RECENT MAJOR CHANGES SECTION

RECENT MAJOR CHANGES

Dosage and Administration (2.1)

3/2024

INDICATIONS & USAGE SECTION

Highlight: FABHALTA is a complement factor B inhibitor, indicated for the treatment of adults with paroxysmal nocturnal hemoglobinuria (PNH). (1)

1 INDICATIONS AND USAGE

FABHALTA is indicated for the treatment of adults with paroxysmal nocturnal hemoglobinuria (PNH).

DOSAGE FORMS & STRENGTHS SECTION

Highlight: Capsules: 200 mg (3)

3 DOSAGE FORMS AND STRENGTHS

Capsules: 200 mg of iptacopan in pale yellow, opaque, hard gelatin capsules imprinted with “LNP200” on the body and “NVR” on the cap.

CONTRAINDICATIONS SECTION

Highlight: * Serious hypersensitivity to iptacopan or any of the excipients. (4)

Initiation in patients with unresolved serious infection caused by encapsulated bacteria. (4)

4 CONTRAINDICATIONS

FABHALTA is contraindicated:

in patients with serious hypersensitivity to iptacopan or any of the excipients.
for initiation in patients with unresolved serious infection caused by encapsulated bacteria, including Streptococcus pneumoniae, Neisseria meningitidis, or Haemophilus influenzae type B.

Boxed Warning section

WARNING: SERIOUS INFECTIONS CAUSED BY ENCAPSULATED BACTERIA

See full prescribing information for complete boxed warning.

FABHALTA increases the risk of serious and life-threatening infections caused by encapsulated bacteria, includingStreptococcus pneumoniae, Neisseria meningitidis, andHaemophilus influenzae type B.

*Complete or update vaccination for encapsulated bacteria at least 2 weeks prior to the first dose of FABHALTA, unless the risks of delaying FABHALTA outweigh the risk of developing a serious infection.

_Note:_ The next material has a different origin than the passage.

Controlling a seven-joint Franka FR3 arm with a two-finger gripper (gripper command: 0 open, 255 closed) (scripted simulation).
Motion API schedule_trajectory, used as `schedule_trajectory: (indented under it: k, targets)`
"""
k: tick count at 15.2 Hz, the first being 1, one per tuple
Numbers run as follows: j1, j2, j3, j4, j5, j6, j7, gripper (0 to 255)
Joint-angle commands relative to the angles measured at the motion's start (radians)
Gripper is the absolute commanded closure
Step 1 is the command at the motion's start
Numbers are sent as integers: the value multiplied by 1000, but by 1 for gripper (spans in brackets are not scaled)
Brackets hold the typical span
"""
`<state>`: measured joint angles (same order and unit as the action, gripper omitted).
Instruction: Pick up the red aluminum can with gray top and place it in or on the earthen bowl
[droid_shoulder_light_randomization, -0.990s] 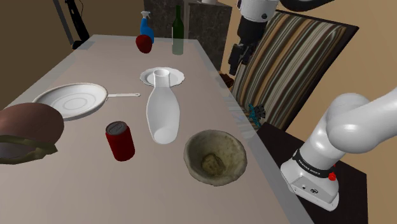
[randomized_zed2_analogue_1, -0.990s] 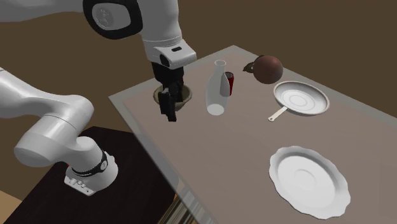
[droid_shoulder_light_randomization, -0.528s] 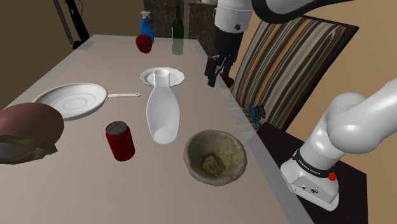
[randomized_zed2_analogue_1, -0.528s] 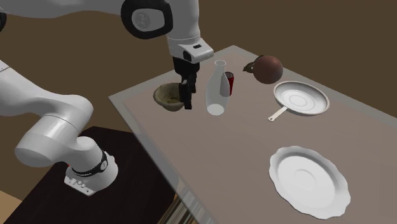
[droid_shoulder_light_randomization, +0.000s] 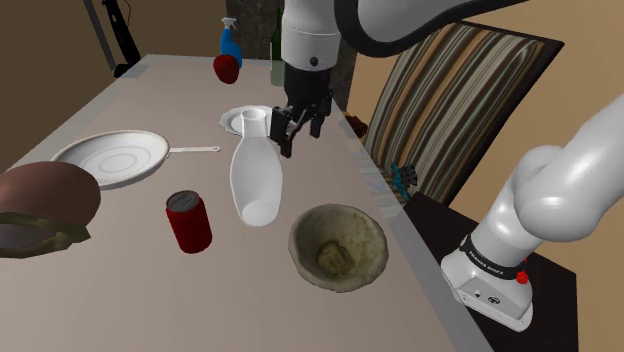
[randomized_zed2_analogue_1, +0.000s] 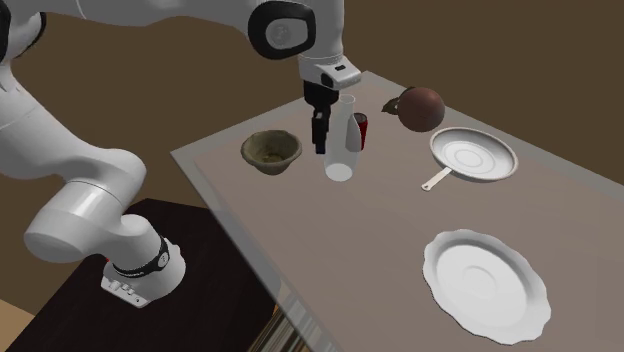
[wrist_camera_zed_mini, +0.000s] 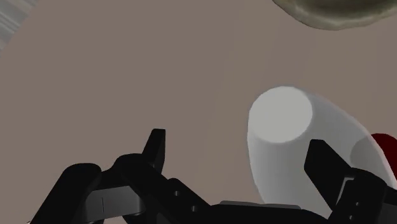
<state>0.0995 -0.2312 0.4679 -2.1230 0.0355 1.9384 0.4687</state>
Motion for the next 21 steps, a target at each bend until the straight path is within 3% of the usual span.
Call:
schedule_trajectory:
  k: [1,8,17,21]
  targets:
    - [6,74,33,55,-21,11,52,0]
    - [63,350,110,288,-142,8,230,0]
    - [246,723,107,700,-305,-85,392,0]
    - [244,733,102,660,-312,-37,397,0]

Comply with the most current Advisory Committee on Immunization Practices (ACIP) recommendations for vaccinations against encapsulated bacteria in patients receiving a complement inhibitor. (5.1) *Patients receiving FABHALTA are at increased risk for invasive disease caused by encapsulated bacteria, even if they develop antibodies following vaccination. Monitor patients for early signs and symptoms of serious infections and evaluate immediately if infection is suspected. (5.1)

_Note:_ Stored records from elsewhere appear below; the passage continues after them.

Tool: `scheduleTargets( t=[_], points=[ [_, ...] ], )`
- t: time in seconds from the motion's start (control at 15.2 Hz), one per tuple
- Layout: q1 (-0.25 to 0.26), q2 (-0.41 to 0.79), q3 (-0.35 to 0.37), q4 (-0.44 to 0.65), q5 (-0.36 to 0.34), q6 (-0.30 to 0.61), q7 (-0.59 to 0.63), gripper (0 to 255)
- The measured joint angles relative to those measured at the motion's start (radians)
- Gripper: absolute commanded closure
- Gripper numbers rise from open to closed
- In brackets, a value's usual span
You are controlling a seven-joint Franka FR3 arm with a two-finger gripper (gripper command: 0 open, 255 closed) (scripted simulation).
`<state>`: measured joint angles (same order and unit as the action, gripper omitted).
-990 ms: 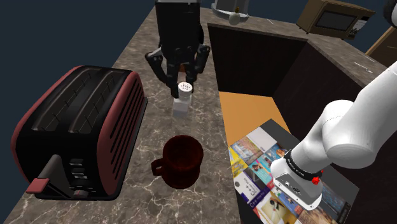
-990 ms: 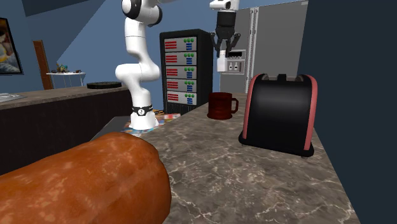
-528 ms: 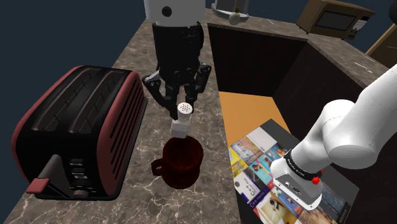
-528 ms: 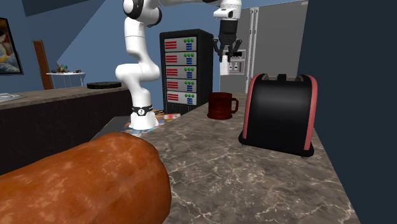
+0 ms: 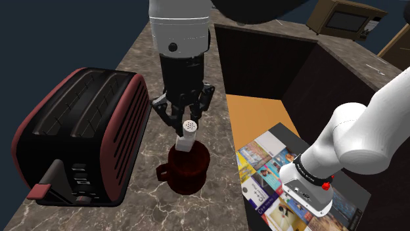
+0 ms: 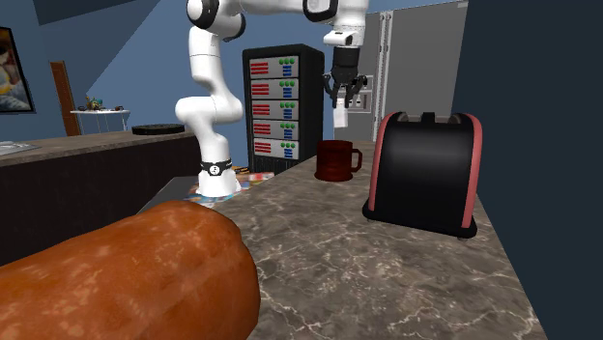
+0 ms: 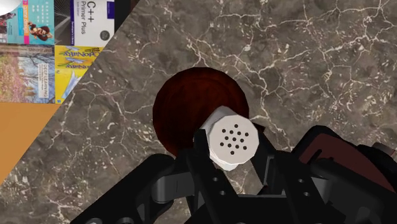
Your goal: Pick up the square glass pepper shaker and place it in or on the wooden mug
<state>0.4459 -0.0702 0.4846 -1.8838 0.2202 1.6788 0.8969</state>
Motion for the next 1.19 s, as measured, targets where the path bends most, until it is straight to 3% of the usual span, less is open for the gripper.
scheduleTargets(
  t=[0.46,0.92,0.99,1.19],
  points=[
    [0.002,0.013,0.004,-0.08,-0.002,0.092,-0.013,255],
    [0.003,0.015,0.005,-0.093,-0.002,0.106,-0.013,255],
    [0.003,0.015,0.005,-0.093,-0.002,0.106,-0.013,0],
    [0.003,0.015,0.005,-0.093,-0.002,0.106,-0.013,0]
  ],
)
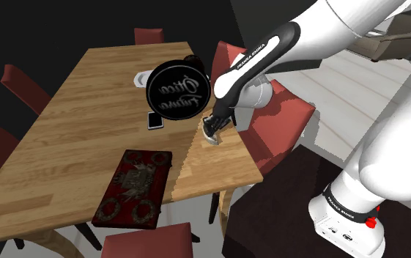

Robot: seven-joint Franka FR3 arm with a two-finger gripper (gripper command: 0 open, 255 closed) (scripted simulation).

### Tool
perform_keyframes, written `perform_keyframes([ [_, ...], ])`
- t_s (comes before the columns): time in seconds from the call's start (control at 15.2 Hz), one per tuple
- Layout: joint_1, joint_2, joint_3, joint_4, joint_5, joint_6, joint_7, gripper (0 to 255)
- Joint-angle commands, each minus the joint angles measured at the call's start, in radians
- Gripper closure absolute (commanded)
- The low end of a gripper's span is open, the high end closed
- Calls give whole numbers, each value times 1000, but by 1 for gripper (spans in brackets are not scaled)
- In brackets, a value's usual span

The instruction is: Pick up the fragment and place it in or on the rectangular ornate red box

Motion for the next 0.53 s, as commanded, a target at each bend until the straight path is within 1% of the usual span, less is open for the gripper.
perform_keyframes([
  [0.0,-4,-4,-4,-9,-19,-17,18,255],
  [0.13,-8,-31,-6,-8,-46,-43,45,255],
  [0.2,-5,-20,-4,-6,-32,-29,32,255],
  [0.26,-5,-20,-4,-6,-32,-29,32,0],
  [0.4,-33,-19,-15,22,-282,-39,146,0],
  [0.46,-37,-18,-16,27,-317,-42,161,0],
])
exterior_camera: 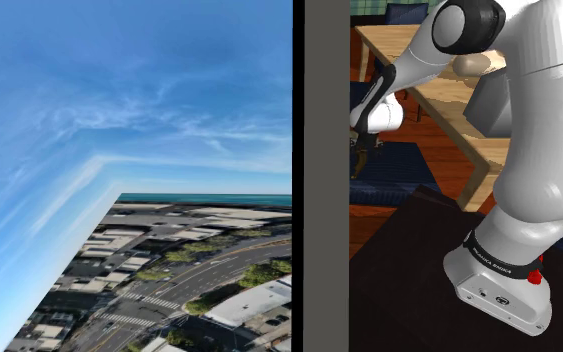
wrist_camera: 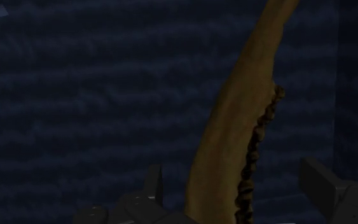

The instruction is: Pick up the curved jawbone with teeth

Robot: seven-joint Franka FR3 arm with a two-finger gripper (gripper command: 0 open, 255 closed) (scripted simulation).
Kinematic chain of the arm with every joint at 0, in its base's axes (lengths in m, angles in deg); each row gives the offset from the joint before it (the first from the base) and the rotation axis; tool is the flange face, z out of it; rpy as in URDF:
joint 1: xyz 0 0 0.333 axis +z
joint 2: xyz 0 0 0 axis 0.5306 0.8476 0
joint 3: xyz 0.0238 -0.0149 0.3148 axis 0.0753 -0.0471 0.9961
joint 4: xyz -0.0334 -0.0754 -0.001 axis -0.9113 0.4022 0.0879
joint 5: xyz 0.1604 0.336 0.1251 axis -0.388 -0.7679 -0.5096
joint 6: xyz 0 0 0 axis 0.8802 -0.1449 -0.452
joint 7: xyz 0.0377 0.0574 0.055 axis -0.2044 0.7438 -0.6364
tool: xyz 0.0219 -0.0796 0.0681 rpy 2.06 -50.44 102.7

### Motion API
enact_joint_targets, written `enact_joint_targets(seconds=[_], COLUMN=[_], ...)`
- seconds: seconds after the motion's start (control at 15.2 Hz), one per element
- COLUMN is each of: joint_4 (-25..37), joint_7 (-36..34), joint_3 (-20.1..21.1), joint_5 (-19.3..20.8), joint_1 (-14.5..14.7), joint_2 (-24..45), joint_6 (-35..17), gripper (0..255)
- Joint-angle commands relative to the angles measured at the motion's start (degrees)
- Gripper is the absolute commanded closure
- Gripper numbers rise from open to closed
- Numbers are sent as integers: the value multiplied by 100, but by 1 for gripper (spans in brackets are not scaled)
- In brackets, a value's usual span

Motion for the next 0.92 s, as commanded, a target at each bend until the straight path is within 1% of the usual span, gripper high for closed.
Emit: enact_joint_targets(seconds=[0.0, 0.07, 0.66, 0.86], joint_4=[18, 14, 18, -61], joint_7=[10, 8, 10, -23], joint_3=[13, 14, 12, -41], joint_5=[-10, -11, -10, 28], joint_1=[-13, -11, -13, 30], joint_2=[52, 54, 52, -173], joint_6=[-37, -42, -36, 112], gripper=[0, 255, 255, 255])
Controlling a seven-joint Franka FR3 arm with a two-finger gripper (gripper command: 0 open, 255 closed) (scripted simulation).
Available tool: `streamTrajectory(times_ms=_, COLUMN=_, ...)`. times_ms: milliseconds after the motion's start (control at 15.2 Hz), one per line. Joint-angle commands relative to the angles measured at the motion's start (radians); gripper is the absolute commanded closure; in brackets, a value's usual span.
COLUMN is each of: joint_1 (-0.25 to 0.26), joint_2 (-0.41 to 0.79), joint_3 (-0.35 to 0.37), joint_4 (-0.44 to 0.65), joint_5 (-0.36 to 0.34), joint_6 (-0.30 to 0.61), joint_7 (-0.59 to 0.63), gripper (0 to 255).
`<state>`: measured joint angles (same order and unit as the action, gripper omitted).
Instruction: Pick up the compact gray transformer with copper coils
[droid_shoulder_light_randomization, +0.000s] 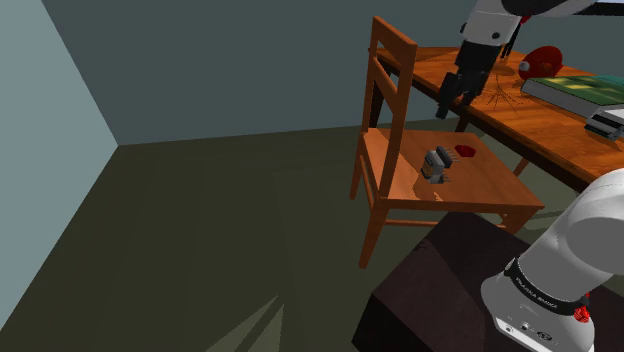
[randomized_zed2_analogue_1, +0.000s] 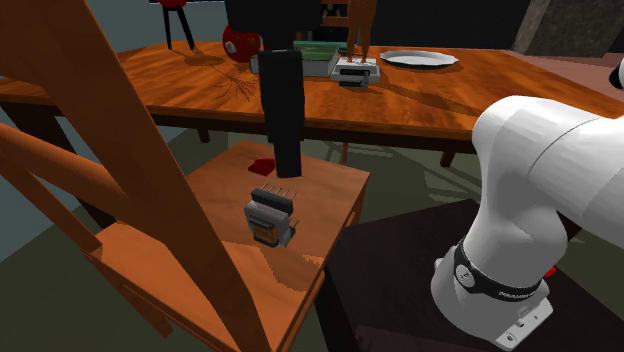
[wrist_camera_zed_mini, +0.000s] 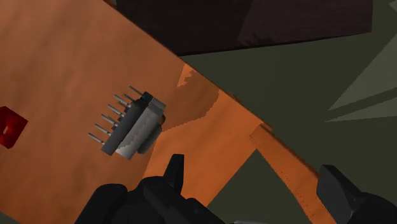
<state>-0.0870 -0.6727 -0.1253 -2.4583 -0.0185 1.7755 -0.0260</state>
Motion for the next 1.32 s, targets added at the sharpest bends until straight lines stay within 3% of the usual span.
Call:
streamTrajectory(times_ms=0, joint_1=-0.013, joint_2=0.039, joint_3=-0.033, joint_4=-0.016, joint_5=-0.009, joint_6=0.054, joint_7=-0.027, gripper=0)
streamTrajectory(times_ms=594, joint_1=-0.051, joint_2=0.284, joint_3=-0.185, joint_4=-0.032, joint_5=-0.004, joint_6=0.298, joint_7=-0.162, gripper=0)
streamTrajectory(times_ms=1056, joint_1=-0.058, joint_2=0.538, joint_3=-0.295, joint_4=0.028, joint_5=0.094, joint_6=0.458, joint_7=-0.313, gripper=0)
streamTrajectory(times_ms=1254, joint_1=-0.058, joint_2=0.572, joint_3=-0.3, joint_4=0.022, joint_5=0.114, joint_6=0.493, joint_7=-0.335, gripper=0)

FABHALTA is available only through a restricted program under a Risk Evaluation and Mitigation Strategy (REMS) called FABHALTA REMS. (5.2)

WARNINGS AND PRECAUTIONS SECTION

Highlight: * Monitoring of PNH Manifestations After FABHALTA Discontinuation: Monitor for signs of hemolysis after discontinuation. (5.3)

Hyperlipidemia: Monitor serum lipid parameters periodically during treatment and initiate cholesterol-lowering medication, if indicated. (5.4)

5 WARNINGS AND PRECAUTIONS

5.1 Serious Infections Caused by Encapsulated Bacteria

FABHALTA, a complement inhibitor, increases a patient’s susceptibility to serious, life-threatening, or fatal infections caused by encapsulated bacteria, including Streptococcus pneumoniae, Neisseria meningitidis (caused by any serogroup, including non-groupable strains), and Haemophilus influenzae type B. Life-threatening and fatal infections with encapsulated bacteria have occurred in both vaccinated and unvaccinated patients treated with complement inhibitors. The initiation of FABHALTA treatment is contraindicated in patients with unresolved serious infections caused by encapsulated bacteria.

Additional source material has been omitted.